The struggles are always changing depending on the circumstances. Currently, I’m finding it increasingly more challenging not having a home base. It’s difficult to maintain relationships and nurture other passions. We’re currently working on a way of minimising touring to certain times of the year, so we can also have steadier periods as well. It’s important to take care of yourself, and to make sure each person in the project has what they individually need to thrive.
The simple answer is life, more accurately, my reflections about life and its many colours. As mentioned before, I often take breaks from exerting energy and in the relaxation I find the clarity to capture and manifest ideas that are floating all around us. I call it “input time”, it’s when I take walks in the forest, read books, or watch films or have conversations with strangers.

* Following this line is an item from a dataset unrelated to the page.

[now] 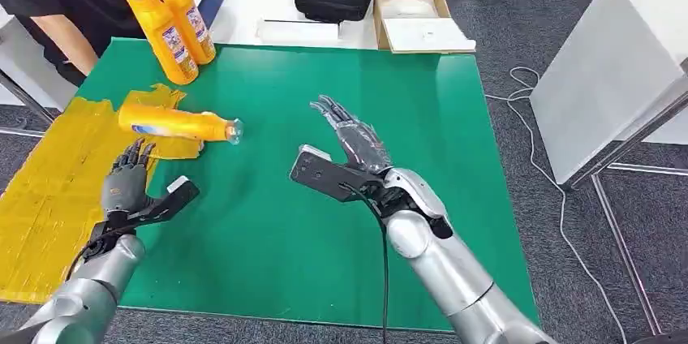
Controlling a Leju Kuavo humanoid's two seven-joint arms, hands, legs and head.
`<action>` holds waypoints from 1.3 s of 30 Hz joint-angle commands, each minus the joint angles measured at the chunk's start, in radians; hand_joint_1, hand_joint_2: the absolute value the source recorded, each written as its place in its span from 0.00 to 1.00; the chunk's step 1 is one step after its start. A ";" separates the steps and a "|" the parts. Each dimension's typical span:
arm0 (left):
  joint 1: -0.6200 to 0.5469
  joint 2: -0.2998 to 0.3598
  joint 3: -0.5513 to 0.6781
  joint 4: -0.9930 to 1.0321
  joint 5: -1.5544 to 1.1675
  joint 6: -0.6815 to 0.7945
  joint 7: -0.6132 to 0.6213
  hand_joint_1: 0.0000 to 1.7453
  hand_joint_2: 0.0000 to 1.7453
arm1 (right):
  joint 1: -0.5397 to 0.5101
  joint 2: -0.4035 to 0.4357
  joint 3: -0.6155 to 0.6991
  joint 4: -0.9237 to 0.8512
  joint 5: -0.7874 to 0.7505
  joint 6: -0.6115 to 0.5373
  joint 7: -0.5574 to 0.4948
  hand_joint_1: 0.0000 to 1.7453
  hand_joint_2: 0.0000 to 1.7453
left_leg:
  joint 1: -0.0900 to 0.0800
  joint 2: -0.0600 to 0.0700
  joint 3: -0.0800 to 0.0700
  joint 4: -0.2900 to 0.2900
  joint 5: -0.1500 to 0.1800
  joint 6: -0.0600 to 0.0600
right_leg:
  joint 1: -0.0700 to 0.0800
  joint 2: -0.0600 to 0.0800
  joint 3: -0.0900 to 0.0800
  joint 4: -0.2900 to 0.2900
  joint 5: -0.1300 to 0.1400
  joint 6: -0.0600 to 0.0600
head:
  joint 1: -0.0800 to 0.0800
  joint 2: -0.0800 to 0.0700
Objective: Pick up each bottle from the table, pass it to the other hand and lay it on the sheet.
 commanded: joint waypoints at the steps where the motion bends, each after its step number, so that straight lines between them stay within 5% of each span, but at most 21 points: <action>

I fill the bathtub of my soul with all these things and then I just sit and soak in it. The sum of my experiences and who I am as a character is a kind of filtration system, which then distils the essence of all this input and eventually drips out as a unique fragrance.
Other times the songs flow directly out of a strong emotion. They are things that need to be expressed in real time.
I would be involved in childhood education. I believe the school systems are designed to create obedient members of society, but they lack in methods to develop and nurture people’s individual spirits.
Many of the larger problems we face in today’s world boil down to this neglect in the early years of human development. I hope to find like-minded people and pursue this passion at some point as well.
My biggest quandary is love. I recognise it’s the cornerstone of human life and I struggle with its nature. It is always accompanied by hurt and suffering, which is very difficult to accept. I want to learn to love in the best way I can.
I never really had any fear so it didn’t feel like a risk at the time. Looking back now, I suppose I could have ended up in a bad place, but I always had enough trust and faith to learn from my mistakes and so taking risks became a way of life. There was nothing to fear.
My main advice is quite biased because I’ve found it to be the most valuable thing in my life, and that is the pursuit of spiritual development. Getting to know yourself and learning to love yourself. A solid foundation – acceptance and gratitude for your humanity in all its limits as well as its gloriousness – will allow you to find true success. Listen to your intuition – that voice inside of us is one of the greatest gifts we have. Use it.
I would like to continue exploring the power of music and its connection through this journey that I’m on. In the future I’d like to seek out special talents in other people and provide the means and opportunities for others to shine.
I think anything can inspire a person if they choose to appreciate it. The more I appreciate, the more inspired I am.
I mentioned before that I believe education is the biggest issue. I don’t even worry about all the other ones, because I know the root lies in how we raise our children. We need to pay more attention and be more innovative in how we educate the young ones.